• ABOUT THIS EXERCISE:
Exactly the lines from the start of the data below through the line containing "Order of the" must be returned, and no others.

-- DATA UNDER STUDY follows --

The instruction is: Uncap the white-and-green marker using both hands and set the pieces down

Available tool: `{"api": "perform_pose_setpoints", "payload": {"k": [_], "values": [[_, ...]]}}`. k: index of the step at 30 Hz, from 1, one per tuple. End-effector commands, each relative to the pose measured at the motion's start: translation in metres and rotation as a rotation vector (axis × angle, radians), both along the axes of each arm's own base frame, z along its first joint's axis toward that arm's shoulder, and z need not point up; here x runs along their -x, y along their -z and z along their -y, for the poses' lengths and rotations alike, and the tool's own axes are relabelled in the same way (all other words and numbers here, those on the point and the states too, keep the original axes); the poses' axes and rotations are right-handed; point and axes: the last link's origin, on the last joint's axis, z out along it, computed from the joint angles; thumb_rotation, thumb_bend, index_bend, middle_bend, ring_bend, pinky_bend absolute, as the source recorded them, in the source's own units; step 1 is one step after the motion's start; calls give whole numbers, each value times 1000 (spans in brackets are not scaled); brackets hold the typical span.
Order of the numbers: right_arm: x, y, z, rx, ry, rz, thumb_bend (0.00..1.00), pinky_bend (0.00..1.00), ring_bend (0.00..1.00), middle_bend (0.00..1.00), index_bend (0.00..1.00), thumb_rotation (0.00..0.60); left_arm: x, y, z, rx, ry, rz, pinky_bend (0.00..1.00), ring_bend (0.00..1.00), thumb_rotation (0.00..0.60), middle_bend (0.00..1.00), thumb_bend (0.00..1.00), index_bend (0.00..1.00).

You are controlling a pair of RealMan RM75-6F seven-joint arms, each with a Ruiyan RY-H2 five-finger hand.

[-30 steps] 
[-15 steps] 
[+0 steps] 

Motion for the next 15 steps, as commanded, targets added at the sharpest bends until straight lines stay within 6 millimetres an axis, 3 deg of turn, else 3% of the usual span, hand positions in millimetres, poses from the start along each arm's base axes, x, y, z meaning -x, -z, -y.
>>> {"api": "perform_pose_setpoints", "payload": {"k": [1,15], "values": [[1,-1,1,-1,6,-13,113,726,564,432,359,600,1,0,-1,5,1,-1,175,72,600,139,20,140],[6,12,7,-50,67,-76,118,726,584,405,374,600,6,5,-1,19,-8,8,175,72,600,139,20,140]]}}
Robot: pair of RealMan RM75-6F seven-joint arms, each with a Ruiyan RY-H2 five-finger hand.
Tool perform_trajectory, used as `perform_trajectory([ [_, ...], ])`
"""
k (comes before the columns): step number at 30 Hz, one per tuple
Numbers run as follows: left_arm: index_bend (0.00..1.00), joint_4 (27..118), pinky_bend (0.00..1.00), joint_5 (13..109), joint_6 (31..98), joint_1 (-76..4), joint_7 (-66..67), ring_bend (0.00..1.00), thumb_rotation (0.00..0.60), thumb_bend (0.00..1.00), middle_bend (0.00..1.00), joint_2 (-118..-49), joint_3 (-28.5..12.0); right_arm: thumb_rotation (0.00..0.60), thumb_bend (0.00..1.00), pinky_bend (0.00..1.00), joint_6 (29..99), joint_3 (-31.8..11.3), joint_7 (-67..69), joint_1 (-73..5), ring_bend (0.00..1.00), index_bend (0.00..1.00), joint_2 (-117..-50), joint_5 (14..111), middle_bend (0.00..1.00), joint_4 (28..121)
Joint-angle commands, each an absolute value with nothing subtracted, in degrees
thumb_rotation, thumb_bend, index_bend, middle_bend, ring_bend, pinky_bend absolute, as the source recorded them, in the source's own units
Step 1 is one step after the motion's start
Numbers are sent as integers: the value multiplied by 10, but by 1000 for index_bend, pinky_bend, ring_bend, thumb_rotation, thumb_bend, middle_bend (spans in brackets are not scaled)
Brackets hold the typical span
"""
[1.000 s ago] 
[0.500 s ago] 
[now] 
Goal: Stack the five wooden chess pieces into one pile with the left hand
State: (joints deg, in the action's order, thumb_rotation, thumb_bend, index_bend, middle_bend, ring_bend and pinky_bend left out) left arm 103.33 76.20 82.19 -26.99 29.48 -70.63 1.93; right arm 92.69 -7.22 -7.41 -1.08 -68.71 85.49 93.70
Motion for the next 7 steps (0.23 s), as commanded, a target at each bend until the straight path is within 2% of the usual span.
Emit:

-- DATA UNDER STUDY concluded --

• REPLY:
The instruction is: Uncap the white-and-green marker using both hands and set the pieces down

Available tool: `{"api": "perform_pose_setpoints", "payload": {"k": [_], "values": [[_, ...]]}}`. k: index of the step at 30 Hz, from 1, one per tuple. End-effector commands, each relative to the pose measured at the motion's start: translation in metres and rotation as a rotation vector (axis × angle, radians), both along the axes of each arm's own base frame, z along its first joint's axis toward that arm's shoulder, and z need not point up; here x runs along their -x, y along their -z and z along their -y, for the poses' lengths and rotations alike, and the tool's own axes are relabelled in the same way (all other words and numbers here, those on the point and the states too, keep the original axes); the poses' axes and rotations are right-handed; point and axes: the last link's origin, on the last joint's axis, z out along it, computed from the joint angles; thumb_rotation, thumb_bend, index_bend, middle_bend, ring_bend, pinky_bend absolute, as the source recorded them, in the source's own units; step 1 is one step after the motion's start; calls give whole numbers, each value times 1000 (spans in brackets are not scaled); brackets hold the typical span.
Order of the numbers: right_arm: x, y, z, rx, ry, rz, thumb_bend (0.00..1.00), pinky_bend (0.00..1.00), ring_bend (0.00..1.00), middle_bend (0.00..1.00), index_bend (0.00..1.00), thumb_rotation (0.00..0.60); left_arm: x, y, z, rx, ry, rz, pinky_bend (0.00..1.00), ring_bend (0.00..1.00), thumb_rotation (0.00..0.60), middle_bend (0.00..1.00), thumb_bend (0.00..1.00), index_bend (0.00..1.00).

That covers the exercise completely.